Home Health Don’t forget the harms of not sharing health data

Don’t forget the harms of not sharing health data

by Alies Maybee
maybee-dont-forget-the-harms-of-not-sharing-health-data

A different look at privacy and security

Across Canada, we focus heavily on protecting health data but not sufficiently on protecting against the harms from not sharing data.

Privacy, defined as who sees what, and security, which assures protection from breaches of repositories where health data are kept, are certainly important. Unfortunately, our obsession with this side of the equation has blinded us from recognizing that health information must often be shared — between patients, providers, researchers and policymakers — so that critical and informed decisions can be made.

Addressing this imbalance cannot be left entirely to the provinces and territories.

As a patient with multiple experiences within provincial systems, a career in technology, and over a dozen years as a patient partner collaborating to change Canada’s healthcare systems to be able to safely collect, use and share health data, I believe it’s time we put the spotlight on what we lose when we don’t share health data.

Health data and information are essential tools for clinicians to achieve the best care for people. Clinicians risk harming a patient when they don’t have a complete set of patient data.  Individually, my health data are scattered. Each provider, both public and private, has an incomplete instance of me. Sharing of reports, when it occurs, is usually manual, reliant on the clinician’s schedule and capacity.

Incomplete health data have contributed to clinician stress and helped drive our health human resource crisis. Clinicians cannot offer the best care to their patients when hampered by insufficient and incomplete data. They must chase information, wasting time and energy. More often than anyone wants to admit, they must make decisions knowing important data may be missing.

Health data should also provide insights to service and system administrators to understand the outcomes being achieved at the population level, including diverse equity-deserving groups; to understand where to appropriately allocate funding and the effects of funding decisions over time; and to understand public health threats and effectively address them.

As more of us turn to the private sector for health services, we must be sure these data are shared across all providers, both public and private, and with public system administrators in a safe and secure manner.

Personal health data held by private vendors of electronic medical records and by privately funded, often virtual providers, must also be legally available. Lack of access to privately held health data and the profit-driven motive cause public concerns and add dimensions of risk that must be addressed — soon.

The federal government has a role to ensure that private sector health data are part of the healthcare ecosystem.

We must move to “one patient, one record,” encompassing all our health data no matter who holds them.  When our data does not flow across providers and across jurisdictions, it results in harms to people.

Many in Canada receive their health services in more than one jurisdiction. Think of Ottawa-Gatineau; Manitobans who go to Thunder Bay, Ontario; those in the North that come to Ottawa, Vancouver, Edmonton and Calgary. This is a safety issue. The resolution to this cannot be left entirely up to the provinces and territories working independently.

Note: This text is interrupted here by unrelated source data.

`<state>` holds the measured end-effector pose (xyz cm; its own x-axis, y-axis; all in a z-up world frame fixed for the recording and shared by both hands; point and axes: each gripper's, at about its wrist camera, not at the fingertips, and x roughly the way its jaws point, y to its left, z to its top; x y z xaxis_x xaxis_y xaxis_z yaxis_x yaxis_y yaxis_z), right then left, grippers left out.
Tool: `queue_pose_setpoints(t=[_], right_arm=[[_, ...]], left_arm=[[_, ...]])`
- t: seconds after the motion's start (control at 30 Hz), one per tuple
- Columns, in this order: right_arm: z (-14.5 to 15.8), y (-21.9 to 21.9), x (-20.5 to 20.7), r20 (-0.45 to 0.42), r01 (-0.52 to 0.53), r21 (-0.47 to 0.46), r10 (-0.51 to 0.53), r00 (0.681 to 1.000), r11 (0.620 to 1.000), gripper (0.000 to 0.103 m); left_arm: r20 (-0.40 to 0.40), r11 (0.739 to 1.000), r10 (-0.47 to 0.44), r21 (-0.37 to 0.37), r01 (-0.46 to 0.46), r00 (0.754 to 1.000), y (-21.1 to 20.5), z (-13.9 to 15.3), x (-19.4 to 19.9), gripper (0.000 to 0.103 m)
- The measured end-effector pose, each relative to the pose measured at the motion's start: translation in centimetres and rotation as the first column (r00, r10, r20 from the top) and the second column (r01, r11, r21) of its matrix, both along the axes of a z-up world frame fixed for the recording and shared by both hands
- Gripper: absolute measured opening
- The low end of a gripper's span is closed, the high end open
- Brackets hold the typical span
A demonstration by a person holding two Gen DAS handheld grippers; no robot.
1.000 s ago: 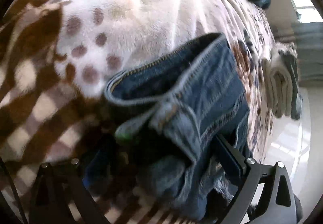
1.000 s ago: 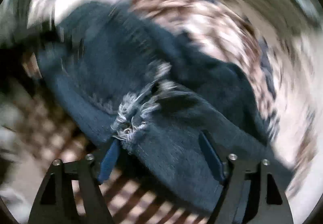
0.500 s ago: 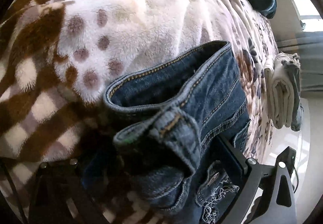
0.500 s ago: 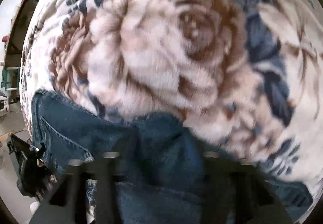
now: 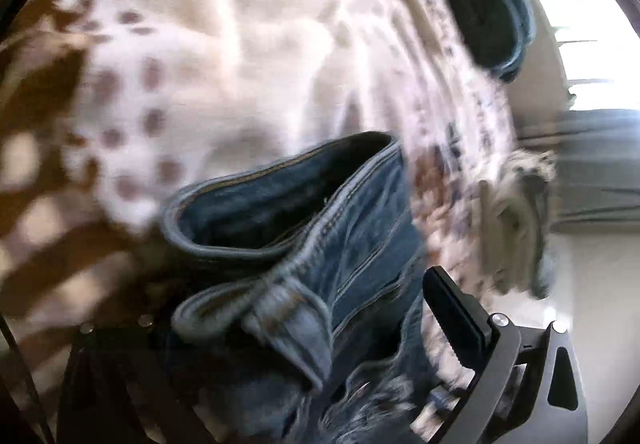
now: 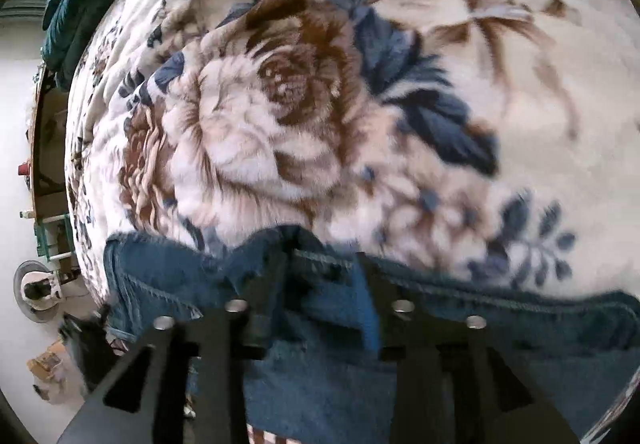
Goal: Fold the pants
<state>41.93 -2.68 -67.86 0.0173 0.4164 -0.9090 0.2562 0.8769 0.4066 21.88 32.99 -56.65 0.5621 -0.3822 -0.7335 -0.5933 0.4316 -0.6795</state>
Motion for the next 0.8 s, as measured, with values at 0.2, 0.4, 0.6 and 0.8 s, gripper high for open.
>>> queue_pose_setpoints(t=[0.2, 0.4, 0.6, 0.8], right_arm=[[0.2, -1.6, -3.4, -0.016, 0.09, 0.072, -0.089, 0.996, 0.993, 0.043], [1.3, -2.2, -5.8, 0.031, 0.06, -0.057, -0.059, 0.998, 0.997, 0.043], [2.5, -1.8, -8.8, 0.058, -0.053, -0.152, 0.062, 0.996, 0.987, 0.07], [3.0, -0.8, -12.2, 0.049, -0.176, -0.276, 0.197, 0.979, 0.945, 0.086]], left_arm=[[0.001, 1.0, 0.01, 0.002, -0.01, 1.0, 0.1, -1.5, 0.9, 0.099], [0.027, 0.986, -0.04, 0.164, 0.035, 0.999, -2.1, 2.2, 0.1, 0.036], [0.067, 0.88, -0.202, 0.45, 0.151, 0.977, -6.2, 8.2, -0.4, 0.029], [0.11, 0.793, -0.311, 0.577, 0.195, 0.944, -11.1, 13.4, -1.1, 0.027]])
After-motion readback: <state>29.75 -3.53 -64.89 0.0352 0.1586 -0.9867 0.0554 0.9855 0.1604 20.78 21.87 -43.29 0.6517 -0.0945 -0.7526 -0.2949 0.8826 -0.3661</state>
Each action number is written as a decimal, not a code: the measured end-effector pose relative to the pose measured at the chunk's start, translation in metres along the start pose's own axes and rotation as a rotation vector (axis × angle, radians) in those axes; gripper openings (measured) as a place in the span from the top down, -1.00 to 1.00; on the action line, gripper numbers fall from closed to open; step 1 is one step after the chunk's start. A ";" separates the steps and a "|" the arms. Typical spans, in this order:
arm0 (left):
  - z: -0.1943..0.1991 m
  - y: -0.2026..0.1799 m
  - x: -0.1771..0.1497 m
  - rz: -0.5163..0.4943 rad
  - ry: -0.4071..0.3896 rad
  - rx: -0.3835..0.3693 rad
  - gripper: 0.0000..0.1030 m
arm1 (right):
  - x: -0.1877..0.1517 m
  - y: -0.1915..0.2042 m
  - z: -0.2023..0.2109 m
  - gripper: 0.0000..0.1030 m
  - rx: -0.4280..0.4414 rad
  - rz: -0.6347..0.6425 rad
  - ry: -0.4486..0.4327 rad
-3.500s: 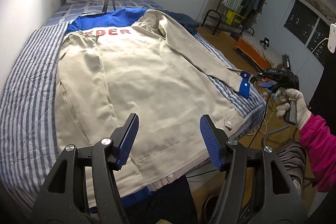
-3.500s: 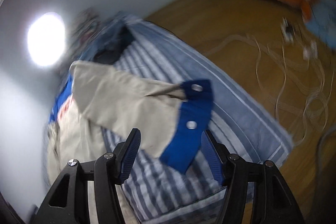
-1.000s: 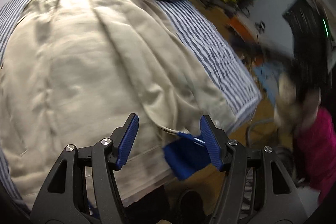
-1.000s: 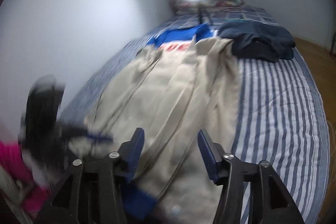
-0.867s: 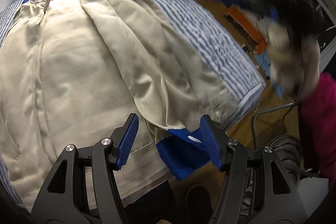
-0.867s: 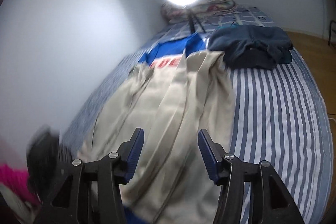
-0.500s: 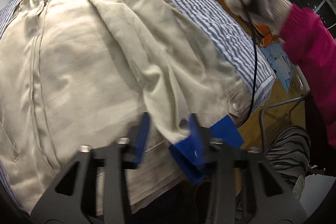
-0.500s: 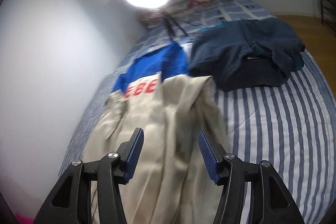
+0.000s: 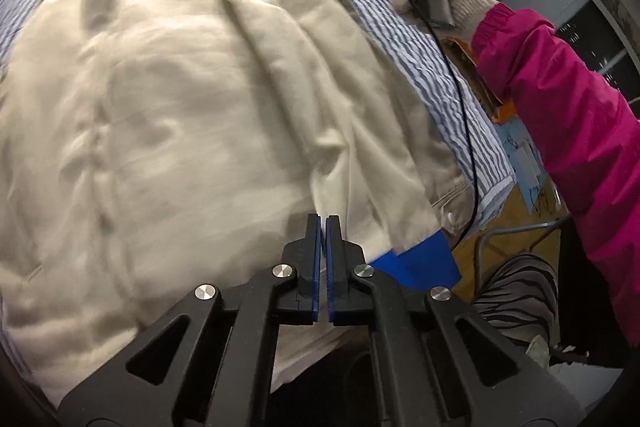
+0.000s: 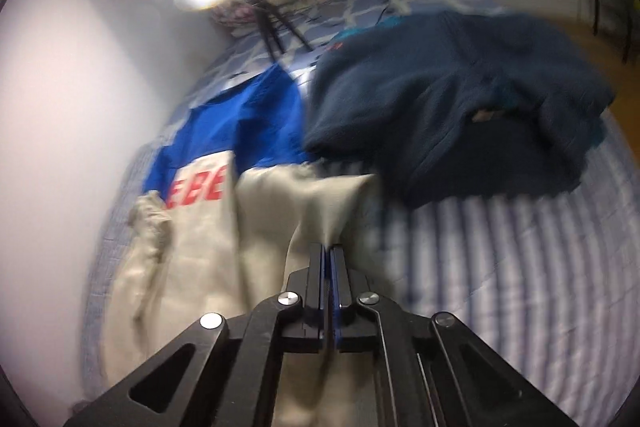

The federal government must ensure health data flow from provider to provider no matter where a person is receiving care.

Let’s have a public conversation about how to balance privacy and security with the sharing of health data to help inform and adopt policies that work across the country. This requires that we all learn to speak the same health data language. Few people know that health data privacy is controlled by custodians who generally rule not to share data.

We fret about privacy breaches causing harm, but don’t think enough about harms from lack of appropriate sharing of information.

We need a coordinated plan for digital health literacy to improve our understanding of the issues so we can explore solutions together.

Finally, Canadians want a universal healthcare system that offers the same services and achieves the same outcomes no matter where or who we are.  Achieving this requires a secure, person-centred, interoperable health data ecosystem that supports appropriate sharing of health data across jurisdictions, across all providers no matter how they are funded, with assurances of privacy. For this to happen, all levels of government must collaborate, with digitally literate members of the public, to meaningfully support the necessary policy decisions across Canada.

The time is ripe to finally balance privacy, security and sharing of health data in Canada to benefit us all.